5. Apparatus according to any of claims 1 to 4 wherein the mask pattern is selected, according to mathematical function, thereby to code the radiation projected on to the detector means in a manner which can be subsequently decoded.

6. Apparatus according to claim 3 or claim 4 wherein the detector means is able to stop x-ray photons of energies up to 200 KeV.

7. Apparatus according to any preceding claim wherein the detector means has an energy resolving capability.

8. Apparatus according to claim 3 or claim 4 wherein the detector means comprises a scintillation detector having an electron bombardment intensifier tube including a converter screen, a photocathode, an accelerator stage and a charge coupled device.

9. Apparatus according to claim 3 or claim 4 wherein the detector means comprises a solid state detector.
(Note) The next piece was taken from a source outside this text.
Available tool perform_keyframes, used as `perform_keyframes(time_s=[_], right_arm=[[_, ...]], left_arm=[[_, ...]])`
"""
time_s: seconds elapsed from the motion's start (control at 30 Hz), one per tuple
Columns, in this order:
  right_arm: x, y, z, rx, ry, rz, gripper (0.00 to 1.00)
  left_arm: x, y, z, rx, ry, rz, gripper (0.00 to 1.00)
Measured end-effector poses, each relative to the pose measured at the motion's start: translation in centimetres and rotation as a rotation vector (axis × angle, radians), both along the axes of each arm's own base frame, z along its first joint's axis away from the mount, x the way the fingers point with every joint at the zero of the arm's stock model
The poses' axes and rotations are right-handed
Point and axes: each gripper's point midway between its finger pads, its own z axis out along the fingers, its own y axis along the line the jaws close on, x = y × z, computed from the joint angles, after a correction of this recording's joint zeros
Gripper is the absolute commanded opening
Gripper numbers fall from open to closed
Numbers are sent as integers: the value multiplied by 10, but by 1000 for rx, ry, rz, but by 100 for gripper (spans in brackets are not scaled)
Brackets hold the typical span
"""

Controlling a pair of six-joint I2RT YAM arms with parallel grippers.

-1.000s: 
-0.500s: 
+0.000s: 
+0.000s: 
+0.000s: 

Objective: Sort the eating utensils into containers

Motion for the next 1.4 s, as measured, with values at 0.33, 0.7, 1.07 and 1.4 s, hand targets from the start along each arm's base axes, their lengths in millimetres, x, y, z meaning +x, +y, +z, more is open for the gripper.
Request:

10. Apparatus according to claim 9 wherein the solid state detector is coupled to a converter screen for the detection of higher energy x-rays.

11. Apparatus according to any preceding claim wherein the image generation means comprises a system driven by software to decode, by mathematical analysis, the accumulated patterns of radiation projected on to the detector means thereby to reconstruct an image of the obj ect.

12. Apparatus according to claim 11 wherein the mathematical analysis comprises filtered deconvolution, matrix inversion, maximum likelihood/maximum entropy reconstruction or cross-correlation.

13. Apparatus for imaging an object on the remote side of a barrier substantially as herein described with reference with to figures 1 to 3 of the drawings.